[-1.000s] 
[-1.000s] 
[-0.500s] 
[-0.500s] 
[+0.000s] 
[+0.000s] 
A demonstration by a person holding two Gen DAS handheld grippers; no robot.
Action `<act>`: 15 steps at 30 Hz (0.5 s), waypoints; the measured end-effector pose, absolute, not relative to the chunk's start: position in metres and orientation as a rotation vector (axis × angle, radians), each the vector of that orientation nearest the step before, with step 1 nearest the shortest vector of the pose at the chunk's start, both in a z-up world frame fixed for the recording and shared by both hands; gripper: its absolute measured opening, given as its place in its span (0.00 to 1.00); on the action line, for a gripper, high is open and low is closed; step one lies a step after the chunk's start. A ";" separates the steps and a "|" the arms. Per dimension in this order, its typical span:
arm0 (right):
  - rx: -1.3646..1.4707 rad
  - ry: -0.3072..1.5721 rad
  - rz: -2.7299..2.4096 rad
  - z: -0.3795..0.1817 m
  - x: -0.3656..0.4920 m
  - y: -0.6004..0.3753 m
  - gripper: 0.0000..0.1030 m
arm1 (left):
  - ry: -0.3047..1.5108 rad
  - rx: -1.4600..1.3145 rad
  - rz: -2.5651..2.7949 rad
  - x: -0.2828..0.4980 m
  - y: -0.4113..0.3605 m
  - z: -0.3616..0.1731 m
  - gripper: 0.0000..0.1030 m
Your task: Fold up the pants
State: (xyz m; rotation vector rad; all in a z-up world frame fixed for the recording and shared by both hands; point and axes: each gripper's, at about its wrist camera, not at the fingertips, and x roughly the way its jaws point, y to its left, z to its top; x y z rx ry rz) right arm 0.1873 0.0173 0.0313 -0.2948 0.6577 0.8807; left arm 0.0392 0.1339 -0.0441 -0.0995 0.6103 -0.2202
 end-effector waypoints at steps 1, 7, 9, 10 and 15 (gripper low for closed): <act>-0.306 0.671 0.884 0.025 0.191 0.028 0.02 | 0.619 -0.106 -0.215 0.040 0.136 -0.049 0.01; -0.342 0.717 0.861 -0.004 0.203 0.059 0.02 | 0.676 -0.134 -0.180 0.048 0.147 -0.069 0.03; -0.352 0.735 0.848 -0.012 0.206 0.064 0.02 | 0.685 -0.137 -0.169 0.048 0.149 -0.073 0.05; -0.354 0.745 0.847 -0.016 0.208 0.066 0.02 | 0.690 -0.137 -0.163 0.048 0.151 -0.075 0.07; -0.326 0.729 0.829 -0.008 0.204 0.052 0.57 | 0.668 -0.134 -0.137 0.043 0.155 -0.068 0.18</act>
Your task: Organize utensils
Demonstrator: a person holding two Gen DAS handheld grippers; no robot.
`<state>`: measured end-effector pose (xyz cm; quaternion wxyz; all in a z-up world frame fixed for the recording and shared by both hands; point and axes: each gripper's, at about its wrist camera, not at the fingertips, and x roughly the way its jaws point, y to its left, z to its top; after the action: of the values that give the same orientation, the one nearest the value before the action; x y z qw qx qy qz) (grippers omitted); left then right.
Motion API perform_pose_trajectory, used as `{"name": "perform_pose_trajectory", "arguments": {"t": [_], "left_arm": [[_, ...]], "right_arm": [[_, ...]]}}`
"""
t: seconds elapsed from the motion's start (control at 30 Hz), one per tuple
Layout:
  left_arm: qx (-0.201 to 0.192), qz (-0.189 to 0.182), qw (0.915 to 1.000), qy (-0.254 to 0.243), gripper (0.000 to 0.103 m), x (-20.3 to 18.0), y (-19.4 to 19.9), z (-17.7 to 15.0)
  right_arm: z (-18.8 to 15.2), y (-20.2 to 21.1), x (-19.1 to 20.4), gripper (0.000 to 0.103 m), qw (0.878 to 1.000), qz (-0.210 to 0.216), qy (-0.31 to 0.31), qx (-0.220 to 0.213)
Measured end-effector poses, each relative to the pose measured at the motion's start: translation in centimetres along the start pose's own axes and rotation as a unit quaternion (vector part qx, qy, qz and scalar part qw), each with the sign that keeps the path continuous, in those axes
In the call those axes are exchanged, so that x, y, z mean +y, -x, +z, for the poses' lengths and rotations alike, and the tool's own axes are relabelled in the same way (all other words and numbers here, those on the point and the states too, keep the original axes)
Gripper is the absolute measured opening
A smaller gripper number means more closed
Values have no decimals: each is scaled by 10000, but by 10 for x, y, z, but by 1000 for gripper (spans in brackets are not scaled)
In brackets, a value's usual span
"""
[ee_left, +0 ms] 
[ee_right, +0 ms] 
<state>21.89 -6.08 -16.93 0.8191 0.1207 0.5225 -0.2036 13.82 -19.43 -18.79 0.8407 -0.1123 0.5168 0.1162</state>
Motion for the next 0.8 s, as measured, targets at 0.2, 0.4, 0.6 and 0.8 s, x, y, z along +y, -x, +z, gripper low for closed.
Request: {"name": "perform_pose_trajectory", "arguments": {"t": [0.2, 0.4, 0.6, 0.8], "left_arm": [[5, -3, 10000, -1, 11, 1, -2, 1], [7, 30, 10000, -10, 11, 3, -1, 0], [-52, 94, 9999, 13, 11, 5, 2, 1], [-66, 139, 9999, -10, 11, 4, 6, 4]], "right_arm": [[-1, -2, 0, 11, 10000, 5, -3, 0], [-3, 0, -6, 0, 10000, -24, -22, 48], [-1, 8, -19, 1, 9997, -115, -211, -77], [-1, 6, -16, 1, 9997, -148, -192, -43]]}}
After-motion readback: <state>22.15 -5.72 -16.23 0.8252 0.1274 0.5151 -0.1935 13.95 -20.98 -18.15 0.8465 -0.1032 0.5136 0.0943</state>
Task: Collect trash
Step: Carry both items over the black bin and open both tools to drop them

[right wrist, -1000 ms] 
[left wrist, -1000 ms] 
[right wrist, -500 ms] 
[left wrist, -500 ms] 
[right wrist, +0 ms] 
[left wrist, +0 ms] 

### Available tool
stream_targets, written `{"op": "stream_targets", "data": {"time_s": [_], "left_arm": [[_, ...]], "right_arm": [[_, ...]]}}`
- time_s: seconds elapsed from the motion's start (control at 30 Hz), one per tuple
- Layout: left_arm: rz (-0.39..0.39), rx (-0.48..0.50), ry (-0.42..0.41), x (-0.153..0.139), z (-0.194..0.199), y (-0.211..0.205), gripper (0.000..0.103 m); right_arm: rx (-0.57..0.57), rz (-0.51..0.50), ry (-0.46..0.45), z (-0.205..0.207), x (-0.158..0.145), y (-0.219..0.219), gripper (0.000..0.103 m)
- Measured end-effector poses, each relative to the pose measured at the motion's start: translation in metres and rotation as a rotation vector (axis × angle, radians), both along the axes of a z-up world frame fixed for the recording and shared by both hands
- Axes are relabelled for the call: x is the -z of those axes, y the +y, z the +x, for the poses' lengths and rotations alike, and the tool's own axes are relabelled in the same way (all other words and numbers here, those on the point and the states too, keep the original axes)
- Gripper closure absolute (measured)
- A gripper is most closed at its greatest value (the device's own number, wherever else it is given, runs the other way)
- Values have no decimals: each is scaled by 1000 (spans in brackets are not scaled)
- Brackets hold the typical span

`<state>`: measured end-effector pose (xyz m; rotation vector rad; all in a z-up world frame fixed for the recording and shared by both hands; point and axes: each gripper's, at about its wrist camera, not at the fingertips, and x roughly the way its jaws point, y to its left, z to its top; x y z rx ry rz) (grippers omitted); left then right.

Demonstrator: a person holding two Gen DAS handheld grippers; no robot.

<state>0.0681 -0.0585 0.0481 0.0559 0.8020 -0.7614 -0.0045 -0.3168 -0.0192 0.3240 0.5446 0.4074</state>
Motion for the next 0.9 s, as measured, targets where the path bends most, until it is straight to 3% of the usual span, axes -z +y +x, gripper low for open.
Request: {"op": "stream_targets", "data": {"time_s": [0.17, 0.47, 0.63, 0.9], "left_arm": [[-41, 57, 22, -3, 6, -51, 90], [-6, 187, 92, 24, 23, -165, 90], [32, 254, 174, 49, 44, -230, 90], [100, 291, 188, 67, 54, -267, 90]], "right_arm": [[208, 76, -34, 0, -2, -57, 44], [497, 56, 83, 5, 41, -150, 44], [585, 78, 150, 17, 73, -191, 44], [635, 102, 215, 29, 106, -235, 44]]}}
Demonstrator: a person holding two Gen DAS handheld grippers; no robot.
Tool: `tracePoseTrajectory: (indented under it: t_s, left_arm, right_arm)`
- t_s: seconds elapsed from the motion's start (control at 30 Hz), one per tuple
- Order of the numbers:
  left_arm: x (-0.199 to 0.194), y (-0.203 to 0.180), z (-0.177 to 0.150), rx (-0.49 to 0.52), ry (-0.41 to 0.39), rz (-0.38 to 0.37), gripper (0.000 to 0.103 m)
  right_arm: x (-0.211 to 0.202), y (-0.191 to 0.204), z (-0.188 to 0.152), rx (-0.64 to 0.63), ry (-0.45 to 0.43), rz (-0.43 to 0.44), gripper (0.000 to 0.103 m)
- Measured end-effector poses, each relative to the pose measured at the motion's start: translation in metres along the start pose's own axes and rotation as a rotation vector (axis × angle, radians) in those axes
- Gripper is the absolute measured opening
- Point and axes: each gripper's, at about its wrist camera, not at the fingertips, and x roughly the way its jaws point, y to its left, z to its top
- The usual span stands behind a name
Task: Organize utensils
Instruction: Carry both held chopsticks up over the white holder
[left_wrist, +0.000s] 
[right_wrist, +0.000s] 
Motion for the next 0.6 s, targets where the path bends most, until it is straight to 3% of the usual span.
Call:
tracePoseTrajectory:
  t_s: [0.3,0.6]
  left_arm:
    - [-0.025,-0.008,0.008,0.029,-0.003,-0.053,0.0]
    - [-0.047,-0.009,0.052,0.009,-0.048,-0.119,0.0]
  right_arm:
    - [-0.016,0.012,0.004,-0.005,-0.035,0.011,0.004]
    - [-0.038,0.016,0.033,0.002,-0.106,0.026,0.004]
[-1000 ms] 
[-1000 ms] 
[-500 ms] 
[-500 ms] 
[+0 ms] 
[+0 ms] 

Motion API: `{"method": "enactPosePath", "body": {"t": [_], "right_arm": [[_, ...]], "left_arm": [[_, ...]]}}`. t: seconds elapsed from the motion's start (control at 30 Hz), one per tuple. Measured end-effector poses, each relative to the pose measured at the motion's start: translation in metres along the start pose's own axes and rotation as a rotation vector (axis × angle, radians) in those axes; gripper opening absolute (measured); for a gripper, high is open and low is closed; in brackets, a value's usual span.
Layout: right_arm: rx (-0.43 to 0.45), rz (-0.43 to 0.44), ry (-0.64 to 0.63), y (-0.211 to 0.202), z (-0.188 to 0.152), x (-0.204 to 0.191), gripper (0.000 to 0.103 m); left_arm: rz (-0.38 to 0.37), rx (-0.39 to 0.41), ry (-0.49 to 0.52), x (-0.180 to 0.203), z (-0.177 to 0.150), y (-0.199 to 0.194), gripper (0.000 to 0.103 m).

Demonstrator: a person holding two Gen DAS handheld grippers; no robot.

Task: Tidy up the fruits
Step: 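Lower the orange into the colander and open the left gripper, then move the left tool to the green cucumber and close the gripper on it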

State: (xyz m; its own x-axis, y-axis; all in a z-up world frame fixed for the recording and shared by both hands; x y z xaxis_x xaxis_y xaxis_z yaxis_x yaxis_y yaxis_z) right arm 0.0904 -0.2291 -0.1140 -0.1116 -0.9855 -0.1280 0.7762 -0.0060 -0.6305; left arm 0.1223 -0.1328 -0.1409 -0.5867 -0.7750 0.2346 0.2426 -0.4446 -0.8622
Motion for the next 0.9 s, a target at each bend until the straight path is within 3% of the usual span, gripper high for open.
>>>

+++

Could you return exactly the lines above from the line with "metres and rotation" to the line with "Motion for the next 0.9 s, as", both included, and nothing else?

- Measured end-effector poses, each relative to the pose measured at the motion's start: translation in metres and rotation as a rotation vector (axis × angle, radians), both along the axes of a z-up world frame fixed for the recording and shared by both hands
- Axes are relabelled for the call: x is the -z of those axes, y the +y, z the +x, for the poses' lengths and rotations alike, and the tool's own axes are relabelled in the same way (all other words and numbers here, those on the point and the states too, keep the original axes)
- Gripper closure absolute (measured)
- A gripper is most closed at its greatest value (the device's own number, wherever else it is given, runs the other way)
- Values have no decimals: each is scaled by 1000 (spans in brackets are not scaled)
- Brackets hold the typical span

`<state>`: measured end-effector pose (xyz m; rotation vector rad; all in a z-up world frame fixed for the recording and shared by both hands; point and axes: each gripper's, at about its wrist camera, not at the fingertips, and x roughly the way its jaws point, y to its left, z to its top; x y z rx ry rz) (grippers omitted); left then right.

Demonstrator: a person holding two Gen DAS handheld grippers; no robot.

<state>0.0681 -0.0585 0.0481 0.0559 0.8020 -0.7614 -0.0045 -0.3168 -0.0192 0.3240 0.5446 0.4074</state>
Motion for the next 0.9 s, as measured, targets where the path bends most, until it is straight to 3% of the usual span, axes -z +y +x, gripper low for open.

The exercise asks for nothing further.